If a dog is injured in a foreign country, it is treated there by Army Veterinary Corps personnel, with follow-up major care provided at a United States base, if needed.

The Veterinary Corps lists four categories of canine readiness:

  • Good to go. No limiting medical issues.
  • Limited deployability. Limited to six months deployment with the Air Force and one year with the Army.
  • Temporarily non-deployable. Still undergoing treatment for a previous injury and not physically capable of serving or the medical prognosis is undetermined.
  • Non deployable. Medical condition prohibits the animal serving in the near future. These are usually cases where the dog has a medical condition that limits its abilities during deployment, or it requires medications or treatments that it would not be able to receive while deployed.

While the dogs and handlers are based at Lewis/McChord, most serve Military Police patrol duties and drug searches of the barracks. They also are used for special ceremonial events in the area, like a visit last fall by Vice President Joe Biden and the large memorial service at the Tacoma Dome in early December for the four slain Lakewood Police Department officers. Others are specialists in explosives, cadaver and missing-people detection. Depending on the assignment and the training, some work on-lead, others off.

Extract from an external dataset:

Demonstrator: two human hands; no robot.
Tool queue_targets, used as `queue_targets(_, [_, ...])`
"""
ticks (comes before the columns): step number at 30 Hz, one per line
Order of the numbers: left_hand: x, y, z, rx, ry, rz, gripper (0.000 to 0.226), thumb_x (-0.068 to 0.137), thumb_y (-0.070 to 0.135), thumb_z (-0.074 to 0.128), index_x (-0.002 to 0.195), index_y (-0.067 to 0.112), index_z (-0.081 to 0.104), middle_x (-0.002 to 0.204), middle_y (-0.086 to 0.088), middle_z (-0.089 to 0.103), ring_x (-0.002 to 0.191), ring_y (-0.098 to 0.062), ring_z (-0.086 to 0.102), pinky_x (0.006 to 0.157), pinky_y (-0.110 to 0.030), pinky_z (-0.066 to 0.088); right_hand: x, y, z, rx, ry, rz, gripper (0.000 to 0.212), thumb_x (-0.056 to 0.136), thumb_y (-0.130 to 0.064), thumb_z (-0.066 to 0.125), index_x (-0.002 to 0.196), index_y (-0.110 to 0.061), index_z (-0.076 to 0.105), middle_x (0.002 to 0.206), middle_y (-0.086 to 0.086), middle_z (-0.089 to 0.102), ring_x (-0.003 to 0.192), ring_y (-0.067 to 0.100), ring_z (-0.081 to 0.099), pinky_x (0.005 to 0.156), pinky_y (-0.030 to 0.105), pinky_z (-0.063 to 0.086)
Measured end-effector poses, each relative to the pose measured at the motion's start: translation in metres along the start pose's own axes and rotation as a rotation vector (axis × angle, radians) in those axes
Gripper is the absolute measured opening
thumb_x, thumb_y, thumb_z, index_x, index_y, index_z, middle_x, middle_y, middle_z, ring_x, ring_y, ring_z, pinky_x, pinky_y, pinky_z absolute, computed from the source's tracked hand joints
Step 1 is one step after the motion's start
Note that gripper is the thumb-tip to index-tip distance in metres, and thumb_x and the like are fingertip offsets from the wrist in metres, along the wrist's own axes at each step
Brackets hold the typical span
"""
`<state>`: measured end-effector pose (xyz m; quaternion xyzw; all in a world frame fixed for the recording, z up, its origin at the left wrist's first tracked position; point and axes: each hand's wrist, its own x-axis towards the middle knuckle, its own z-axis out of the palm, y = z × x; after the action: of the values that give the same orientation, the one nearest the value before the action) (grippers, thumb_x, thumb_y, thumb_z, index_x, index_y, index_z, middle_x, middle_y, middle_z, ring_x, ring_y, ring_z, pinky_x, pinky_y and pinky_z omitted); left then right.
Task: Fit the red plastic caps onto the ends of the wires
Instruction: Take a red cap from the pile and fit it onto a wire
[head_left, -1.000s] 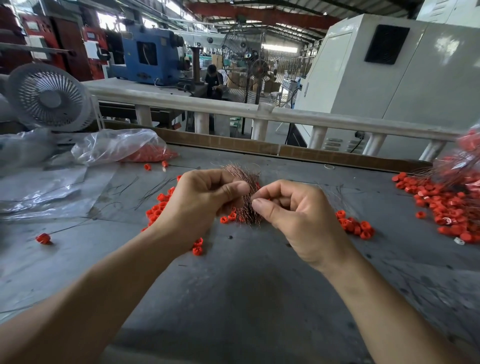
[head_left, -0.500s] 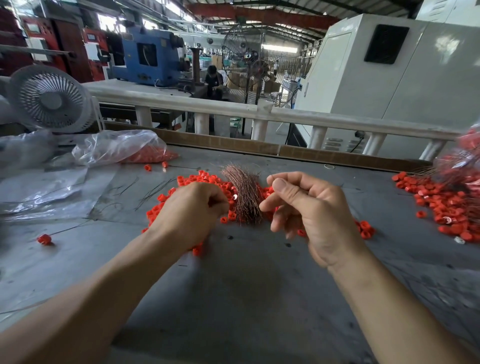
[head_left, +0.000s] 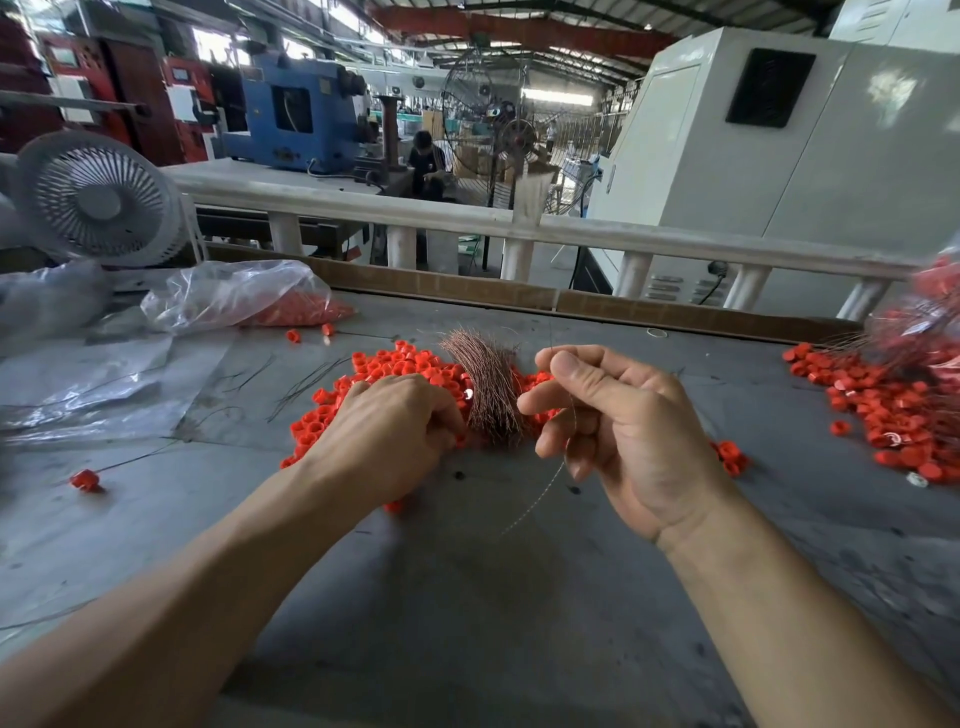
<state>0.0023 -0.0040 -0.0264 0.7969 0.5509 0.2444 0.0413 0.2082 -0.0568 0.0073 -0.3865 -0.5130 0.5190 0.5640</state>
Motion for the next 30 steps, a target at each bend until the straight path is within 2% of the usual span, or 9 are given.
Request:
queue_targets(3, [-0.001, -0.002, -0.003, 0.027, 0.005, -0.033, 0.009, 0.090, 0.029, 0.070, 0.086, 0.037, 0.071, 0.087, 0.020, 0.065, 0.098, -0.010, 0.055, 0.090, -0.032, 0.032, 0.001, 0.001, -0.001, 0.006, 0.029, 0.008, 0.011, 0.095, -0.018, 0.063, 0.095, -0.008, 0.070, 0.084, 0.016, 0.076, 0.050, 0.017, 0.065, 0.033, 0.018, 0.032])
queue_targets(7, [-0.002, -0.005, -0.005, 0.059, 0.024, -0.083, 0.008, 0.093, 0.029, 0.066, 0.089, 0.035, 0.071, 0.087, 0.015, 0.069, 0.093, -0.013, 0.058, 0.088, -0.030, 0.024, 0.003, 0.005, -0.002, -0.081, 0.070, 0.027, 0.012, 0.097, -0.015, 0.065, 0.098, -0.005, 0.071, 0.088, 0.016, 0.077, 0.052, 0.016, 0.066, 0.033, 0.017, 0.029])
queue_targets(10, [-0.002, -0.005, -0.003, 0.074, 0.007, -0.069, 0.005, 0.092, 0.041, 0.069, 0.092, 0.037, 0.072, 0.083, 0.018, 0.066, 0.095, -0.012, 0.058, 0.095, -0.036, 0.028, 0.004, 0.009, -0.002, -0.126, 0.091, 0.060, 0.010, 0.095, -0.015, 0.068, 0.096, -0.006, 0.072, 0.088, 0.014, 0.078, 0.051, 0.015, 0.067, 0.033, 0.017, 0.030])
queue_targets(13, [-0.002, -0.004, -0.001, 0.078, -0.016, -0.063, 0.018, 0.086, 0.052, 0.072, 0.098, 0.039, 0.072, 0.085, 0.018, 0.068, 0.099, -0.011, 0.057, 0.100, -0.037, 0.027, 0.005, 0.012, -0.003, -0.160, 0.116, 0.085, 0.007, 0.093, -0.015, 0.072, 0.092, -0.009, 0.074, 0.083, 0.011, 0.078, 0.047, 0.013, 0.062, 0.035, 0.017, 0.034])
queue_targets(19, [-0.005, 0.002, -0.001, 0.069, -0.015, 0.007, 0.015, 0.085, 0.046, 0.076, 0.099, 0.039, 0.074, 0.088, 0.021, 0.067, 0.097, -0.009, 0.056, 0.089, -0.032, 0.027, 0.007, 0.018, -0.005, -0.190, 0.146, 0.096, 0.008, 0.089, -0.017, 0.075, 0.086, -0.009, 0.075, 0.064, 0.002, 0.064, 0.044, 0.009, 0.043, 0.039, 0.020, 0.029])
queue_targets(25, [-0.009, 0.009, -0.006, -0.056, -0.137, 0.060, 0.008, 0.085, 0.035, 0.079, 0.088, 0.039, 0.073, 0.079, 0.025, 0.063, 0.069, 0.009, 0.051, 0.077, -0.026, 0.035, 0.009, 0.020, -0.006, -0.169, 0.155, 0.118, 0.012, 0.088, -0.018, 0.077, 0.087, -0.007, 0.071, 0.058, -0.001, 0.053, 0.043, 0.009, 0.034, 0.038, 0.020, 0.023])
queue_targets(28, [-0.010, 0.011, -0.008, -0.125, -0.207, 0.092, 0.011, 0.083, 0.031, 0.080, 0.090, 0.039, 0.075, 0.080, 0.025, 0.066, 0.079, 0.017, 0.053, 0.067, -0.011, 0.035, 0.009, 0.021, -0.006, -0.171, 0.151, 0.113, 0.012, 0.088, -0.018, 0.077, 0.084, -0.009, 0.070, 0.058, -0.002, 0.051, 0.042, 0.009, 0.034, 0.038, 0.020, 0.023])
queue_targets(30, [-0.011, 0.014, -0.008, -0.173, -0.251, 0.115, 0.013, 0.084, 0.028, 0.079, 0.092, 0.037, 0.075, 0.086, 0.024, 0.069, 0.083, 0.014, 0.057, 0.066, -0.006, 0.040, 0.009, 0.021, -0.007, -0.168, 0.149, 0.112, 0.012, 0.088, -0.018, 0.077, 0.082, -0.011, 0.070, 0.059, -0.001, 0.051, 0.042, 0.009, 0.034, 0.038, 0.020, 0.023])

Because of dramatic weather changes between this area and the Middle East, handler/dog teams are sent to Arizona and California bases for two weeks to acclimatize to the conditions they will be facing abroad. “It’s easier on the animals returning to the cooler weather here, than going in the other direction,” Hehr said.

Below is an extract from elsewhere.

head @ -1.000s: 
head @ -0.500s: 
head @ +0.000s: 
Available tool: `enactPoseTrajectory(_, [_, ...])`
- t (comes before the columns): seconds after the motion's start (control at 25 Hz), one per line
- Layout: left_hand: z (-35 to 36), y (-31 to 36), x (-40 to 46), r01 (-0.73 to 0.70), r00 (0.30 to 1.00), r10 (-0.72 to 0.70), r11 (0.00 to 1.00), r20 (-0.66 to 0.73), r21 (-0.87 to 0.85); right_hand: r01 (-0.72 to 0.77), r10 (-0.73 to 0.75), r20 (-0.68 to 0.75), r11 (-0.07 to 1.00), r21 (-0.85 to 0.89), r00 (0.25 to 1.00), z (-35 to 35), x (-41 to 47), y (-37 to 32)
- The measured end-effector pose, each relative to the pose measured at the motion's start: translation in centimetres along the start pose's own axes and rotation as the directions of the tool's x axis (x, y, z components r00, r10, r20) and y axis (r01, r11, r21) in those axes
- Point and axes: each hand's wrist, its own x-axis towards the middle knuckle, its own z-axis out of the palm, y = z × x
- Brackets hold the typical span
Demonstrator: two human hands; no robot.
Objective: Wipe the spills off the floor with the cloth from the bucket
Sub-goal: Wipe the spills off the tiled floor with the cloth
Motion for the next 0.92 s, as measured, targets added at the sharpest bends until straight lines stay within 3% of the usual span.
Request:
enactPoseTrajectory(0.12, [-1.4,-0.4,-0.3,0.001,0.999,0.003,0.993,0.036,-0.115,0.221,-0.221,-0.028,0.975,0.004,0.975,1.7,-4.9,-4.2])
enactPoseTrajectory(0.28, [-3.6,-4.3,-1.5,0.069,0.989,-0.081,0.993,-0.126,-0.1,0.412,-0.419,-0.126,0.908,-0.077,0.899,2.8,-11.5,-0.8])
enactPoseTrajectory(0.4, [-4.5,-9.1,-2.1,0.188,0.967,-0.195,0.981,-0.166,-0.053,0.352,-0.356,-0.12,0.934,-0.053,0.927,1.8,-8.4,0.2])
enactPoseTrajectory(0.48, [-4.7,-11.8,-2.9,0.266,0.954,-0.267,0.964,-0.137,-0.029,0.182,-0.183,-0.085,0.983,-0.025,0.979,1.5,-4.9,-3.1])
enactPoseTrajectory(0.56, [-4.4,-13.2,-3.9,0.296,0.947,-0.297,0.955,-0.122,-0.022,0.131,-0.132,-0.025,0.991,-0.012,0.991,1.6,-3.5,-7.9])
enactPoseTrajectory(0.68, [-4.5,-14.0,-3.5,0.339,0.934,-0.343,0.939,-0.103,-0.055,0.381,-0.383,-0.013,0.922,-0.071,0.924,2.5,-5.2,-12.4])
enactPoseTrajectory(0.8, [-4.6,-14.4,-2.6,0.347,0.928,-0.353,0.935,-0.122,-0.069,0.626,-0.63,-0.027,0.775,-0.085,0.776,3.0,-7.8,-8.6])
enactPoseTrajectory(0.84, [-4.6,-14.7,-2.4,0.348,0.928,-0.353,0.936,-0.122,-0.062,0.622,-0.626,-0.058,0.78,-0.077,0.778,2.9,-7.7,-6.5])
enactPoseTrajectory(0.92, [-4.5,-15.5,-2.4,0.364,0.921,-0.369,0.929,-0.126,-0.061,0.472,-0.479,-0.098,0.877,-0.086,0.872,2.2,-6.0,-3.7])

Asked if she felt more intensity caring for a highly trained military dog than a family pet, Hehr replied, “The welfare of all animals is very important to their owners or handlers. But when you know some of these dogs are saving others’ lives you place a very high priority on caring for them.

“And when you hear a story first-hand about how the dog on your exam table saved others’ lives by finding explosives planted on a vehicle or beneath it, it really validates its importance in the war effort.”

The Army Veterinary Corps lists 700 veterinarians from all of the colleges of veterinary medicine in the United States, including more than 200 board-certified specialists.  It provides services to the Army, Navy, Air Force and Marine Corps in more than 90 countries, and is delegated to perform food safety and security inspections for all of the armed services.

All attend a 12-week Officers Basic Leaders Course at Fort Sam Houston in San Antonio, Texas, in preparation for their first assignment. It is not a regular Army basic-training course, although participants are taught to fire a weapon, treat battle injuries and an assortment of other challenges.

Most first assignments are in the United States for 18 to 24 months. Second deployments are either overseas or to a veterinary field unit that can be deployed abroad.

As Iraqi Security Forces assume added duties and prepare for eventual U.S. withdrawal. Army Veterinary Corps members, including some from Lewis/McChord, are offering them basic medical training for Military Working Dogs, including nutrition, proper weight and grooming techniques.

Instruction also includes how to trim the dogs’ nails, clean their teeth and ears, hair trimming and the importance of clean drinking water.  Additional emphasis is given to proper paperwork and microchipping each animal.